■ Directions for this task: Examine the records and identify each line that includes the string "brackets". Copy those lines.

====== Data

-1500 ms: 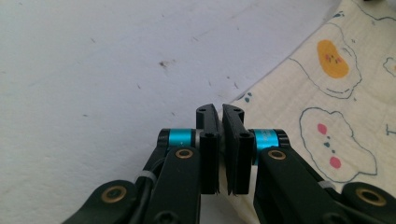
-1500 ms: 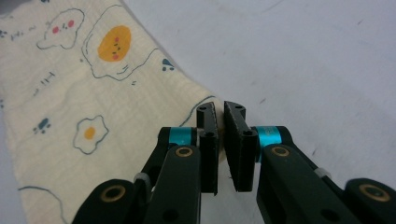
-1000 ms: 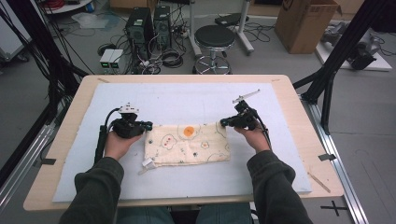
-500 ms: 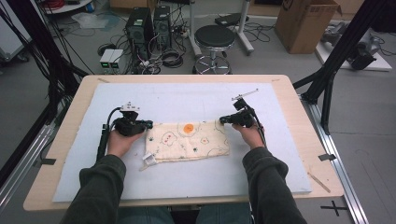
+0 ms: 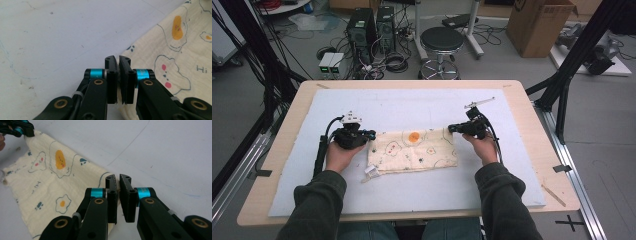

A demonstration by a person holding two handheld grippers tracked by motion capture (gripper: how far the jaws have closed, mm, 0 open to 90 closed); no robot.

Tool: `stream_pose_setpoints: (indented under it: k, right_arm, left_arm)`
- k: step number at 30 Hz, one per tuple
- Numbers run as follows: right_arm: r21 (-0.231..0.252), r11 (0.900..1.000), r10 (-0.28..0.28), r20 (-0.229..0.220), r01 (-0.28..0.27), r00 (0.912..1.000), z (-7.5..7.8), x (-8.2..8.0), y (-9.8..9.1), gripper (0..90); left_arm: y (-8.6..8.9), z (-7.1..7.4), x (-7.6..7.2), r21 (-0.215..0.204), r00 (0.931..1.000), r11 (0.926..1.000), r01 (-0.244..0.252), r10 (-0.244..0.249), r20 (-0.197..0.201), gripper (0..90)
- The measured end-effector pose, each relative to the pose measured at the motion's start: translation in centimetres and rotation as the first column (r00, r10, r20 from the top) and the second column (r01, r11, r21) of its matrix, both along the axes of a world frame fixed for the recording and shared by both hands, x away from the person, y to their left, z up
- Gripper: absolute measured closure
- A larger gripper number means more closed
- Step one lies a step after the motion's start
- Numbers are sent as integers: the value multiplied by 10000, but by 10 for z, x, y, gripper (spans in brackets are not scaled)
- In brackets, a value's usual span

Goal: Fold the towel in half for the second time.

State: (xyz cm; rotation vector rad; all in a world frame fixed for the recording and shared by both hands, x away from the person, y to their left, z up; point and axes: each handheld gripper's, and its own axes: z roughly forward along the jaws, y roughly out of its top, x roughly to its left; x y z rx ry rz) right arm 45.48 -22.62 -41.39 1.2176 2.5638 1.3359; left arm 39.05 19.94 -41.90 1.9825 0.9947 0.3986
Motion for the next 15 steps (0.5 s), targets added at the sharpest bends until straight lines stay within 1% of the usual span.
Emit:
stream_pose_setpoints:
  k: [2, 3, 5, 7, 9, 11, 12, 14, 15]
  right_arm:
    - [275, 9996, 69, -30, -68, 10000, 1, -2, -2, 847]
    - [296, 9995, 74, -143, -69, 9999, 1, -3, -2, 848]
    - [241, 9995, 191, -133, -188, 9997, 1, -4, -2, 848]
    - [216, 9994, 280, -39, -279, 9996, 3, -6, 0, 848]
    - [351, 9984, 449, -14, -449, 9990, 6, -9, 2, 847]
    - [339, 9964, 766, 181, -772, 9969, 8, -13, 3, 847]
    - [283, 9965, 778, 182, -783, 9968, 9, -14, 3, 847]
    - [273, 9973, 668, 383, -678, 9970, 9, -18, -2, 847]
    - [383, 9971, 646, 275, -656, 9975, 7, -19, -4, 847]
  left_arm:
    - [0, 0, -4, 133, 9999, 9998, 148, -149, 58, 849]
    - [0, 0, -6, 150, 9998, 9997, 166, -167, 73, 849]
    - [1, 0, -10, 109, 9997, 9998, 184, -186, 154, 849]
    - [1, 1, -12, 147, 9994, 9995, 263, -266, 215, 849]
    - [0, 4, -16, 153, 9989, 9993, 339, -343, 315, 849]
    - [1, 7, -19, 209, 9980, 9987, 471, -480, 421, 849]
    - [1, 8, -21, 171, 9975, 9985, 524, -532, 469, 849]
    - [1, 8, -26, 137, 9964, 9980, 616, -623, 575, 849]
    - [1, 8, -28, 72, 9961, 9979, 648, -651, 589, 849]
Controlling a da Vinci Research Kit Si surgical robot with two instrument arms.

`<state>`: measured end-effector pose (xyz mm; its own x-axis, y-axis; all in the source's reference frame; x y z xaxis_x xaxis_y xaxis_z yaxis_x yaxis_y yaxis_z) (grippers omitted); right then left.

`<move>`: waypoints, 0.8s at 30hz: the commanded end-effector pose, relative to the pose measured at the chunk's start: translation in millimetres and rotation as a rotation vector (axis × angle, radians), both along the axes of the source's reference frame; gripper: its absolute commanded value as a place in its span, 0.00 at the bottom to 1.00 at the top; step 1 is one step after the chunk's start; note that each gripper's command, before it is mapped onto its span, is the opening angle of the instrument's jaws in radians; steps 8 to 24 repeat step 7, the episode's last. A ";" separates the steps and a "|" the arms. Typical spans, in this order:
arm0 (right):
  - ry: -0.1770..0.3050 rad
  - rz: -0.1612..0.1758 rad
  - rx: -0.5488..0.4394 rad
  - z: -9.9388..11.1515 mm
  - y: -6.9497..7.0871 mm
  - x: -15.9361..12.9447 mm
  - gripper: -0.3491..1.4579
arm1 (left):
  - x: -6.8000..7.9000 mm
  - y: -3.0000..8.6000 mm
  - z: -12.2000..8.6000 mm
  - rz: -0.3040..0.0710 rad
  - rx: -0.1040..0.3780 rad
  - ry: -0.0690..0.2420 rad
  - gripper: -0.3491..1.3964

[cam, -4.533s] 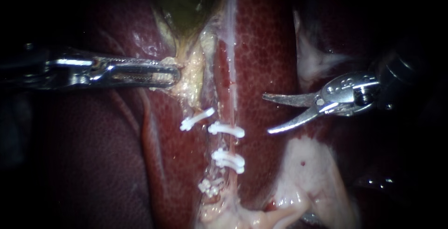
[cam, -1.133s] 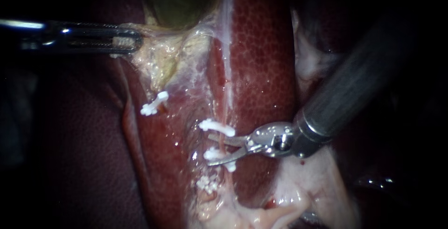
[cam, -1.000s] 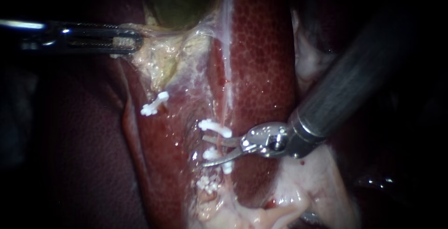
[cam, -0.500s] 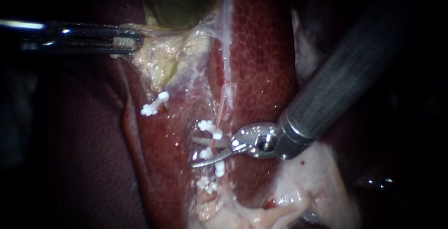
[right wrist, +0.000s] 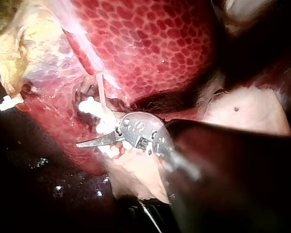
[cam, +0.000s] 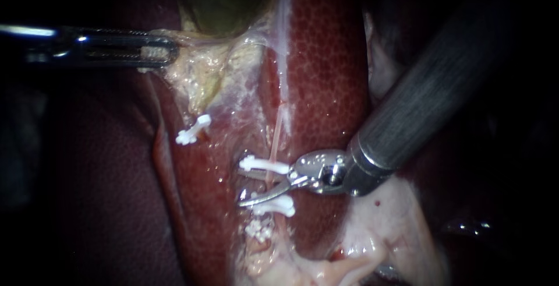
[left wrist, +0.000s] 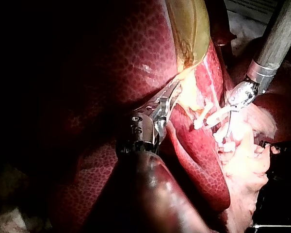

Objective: Go to the cutting position right tube

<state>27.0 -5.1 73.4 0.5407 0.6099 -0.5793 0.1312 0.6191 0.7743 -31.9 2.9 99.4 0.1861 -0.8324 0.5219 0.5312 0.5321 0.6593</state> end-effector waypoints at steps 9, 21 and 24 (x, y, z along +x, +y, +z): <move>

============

■ Response:
- Numbers are sent as integers: the value multiplied by 10000, but by 10 for z, x, y, gripper (spans in brackets are not scaled)
- In brackets, a value's usual span

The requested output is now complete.